-- TO DO --
Each line below is to be repeated exactly; any picture is to be left out.

-- INFORMATION SHOWN --
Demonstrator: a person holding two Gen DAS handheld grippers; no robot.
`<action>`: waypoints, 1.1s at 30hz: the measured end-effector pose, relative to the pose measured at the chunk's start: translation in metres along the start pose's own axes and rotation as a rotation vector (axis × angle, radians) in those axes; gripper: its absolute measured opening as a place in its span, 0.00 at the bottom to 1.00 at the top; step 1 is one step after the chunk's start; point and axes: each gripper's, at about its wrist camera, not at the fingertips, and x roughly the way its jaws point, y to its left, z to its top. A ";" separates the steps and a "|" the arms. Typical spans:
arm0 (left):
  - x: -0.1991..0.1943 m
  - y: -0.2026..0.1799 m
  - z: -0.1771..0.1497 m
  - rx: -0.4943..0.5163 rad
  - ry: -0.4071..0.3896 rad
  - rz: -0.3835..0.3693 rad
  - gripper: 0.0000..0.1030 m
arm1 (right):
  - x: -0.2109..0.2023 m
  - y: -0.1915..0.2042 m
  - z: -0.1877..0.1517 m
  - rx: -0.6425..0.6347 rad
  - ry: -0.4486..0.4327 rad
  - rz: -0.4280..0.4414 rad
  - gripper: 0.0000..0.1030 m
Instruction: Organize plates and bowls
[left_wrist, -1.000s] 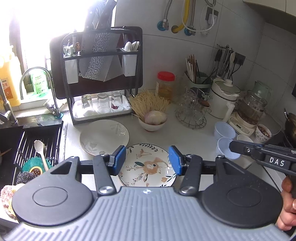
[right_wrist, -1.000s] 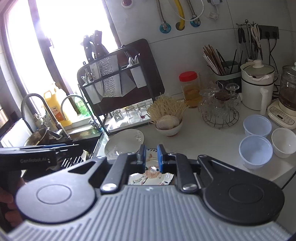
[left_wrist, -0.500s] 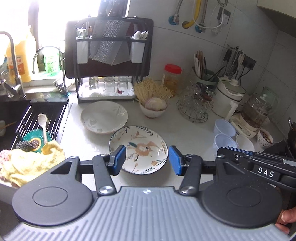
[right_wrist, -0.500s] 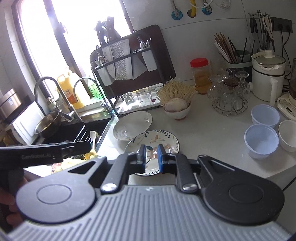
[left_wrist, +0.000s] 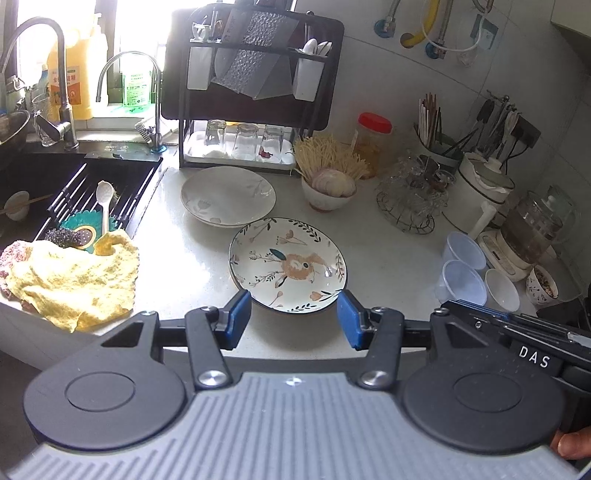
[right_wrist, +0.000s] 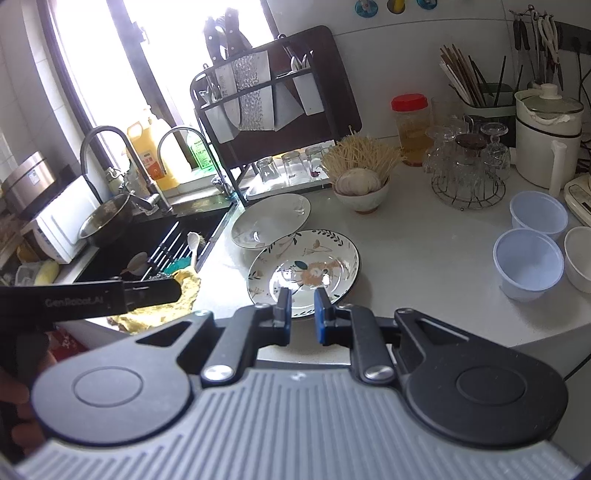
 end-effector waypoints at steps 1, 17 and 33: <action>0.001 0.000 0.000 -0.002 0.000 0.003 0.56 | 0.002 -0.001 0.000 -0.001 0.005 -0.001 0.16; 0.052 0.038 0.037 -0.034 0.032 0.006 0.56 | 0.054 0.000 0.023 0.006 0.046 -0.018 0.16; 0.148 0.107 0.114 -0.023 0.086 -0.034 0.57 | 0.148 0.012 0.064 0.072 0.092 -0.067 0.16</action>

-- THE ANSWER --
Demonstrator: a person holding two Gen DAS handheld grippers; no robot.
`<action>`: waypoints, 1.1s at 30hz: the measured end-effector pose, relative to the pose measured at the chunk's start: translation in metres along the start pose's own axes and rotation as a rotation vector (axis × angle, radians) in those axes; gripper: its absolute measured opening as a place in its span, 0.00 at the bottom to 1.00 at the top; step 1 is one step after the chunk's start; point and axes: each gripper's, at about its wrist camera, not at the fingertips, and x roughly the way its jaws point, y to its left, z to its top. A ";" separates the steps and a "|" the arms. Typical spans:
arm0 (left):
  - x: -0.1991..0.1943 m
  - y: -0.2026..0.1799 m
  - z: -0.1771..0.1497 m
  - rx: -0.4943..0.5163 rad
  - ry: -0.4071..0.3896 rad
  - rz: -0.3835..0.3693 rad
  - gripper: 0.0000..0.1030 m
arm1 (right):
  - x: -0.2109..0.2023 m
  - y: -0.1915..0.2042 m
  - z: -0.1877..0.1517 m
  - rx: -0.6425..0.6347 rad
  - ry: -0.4486..0.4327 rad
  - rz: -0.4280..0.4414 rad
  - gripper: 0.0000..0.1030 m
Instruction: Organize plates and bowls
[left_wrist, -1.000s] 
[right_wrist, -1.000s] 
[left_wrist, -0.500s] 
[right_wrist, -0.500s] 
[left_wrist, +0.000s] 
[right_wrist, +0.000s] 
 end-effector waypoints at steps 1, 17 and 33: <action>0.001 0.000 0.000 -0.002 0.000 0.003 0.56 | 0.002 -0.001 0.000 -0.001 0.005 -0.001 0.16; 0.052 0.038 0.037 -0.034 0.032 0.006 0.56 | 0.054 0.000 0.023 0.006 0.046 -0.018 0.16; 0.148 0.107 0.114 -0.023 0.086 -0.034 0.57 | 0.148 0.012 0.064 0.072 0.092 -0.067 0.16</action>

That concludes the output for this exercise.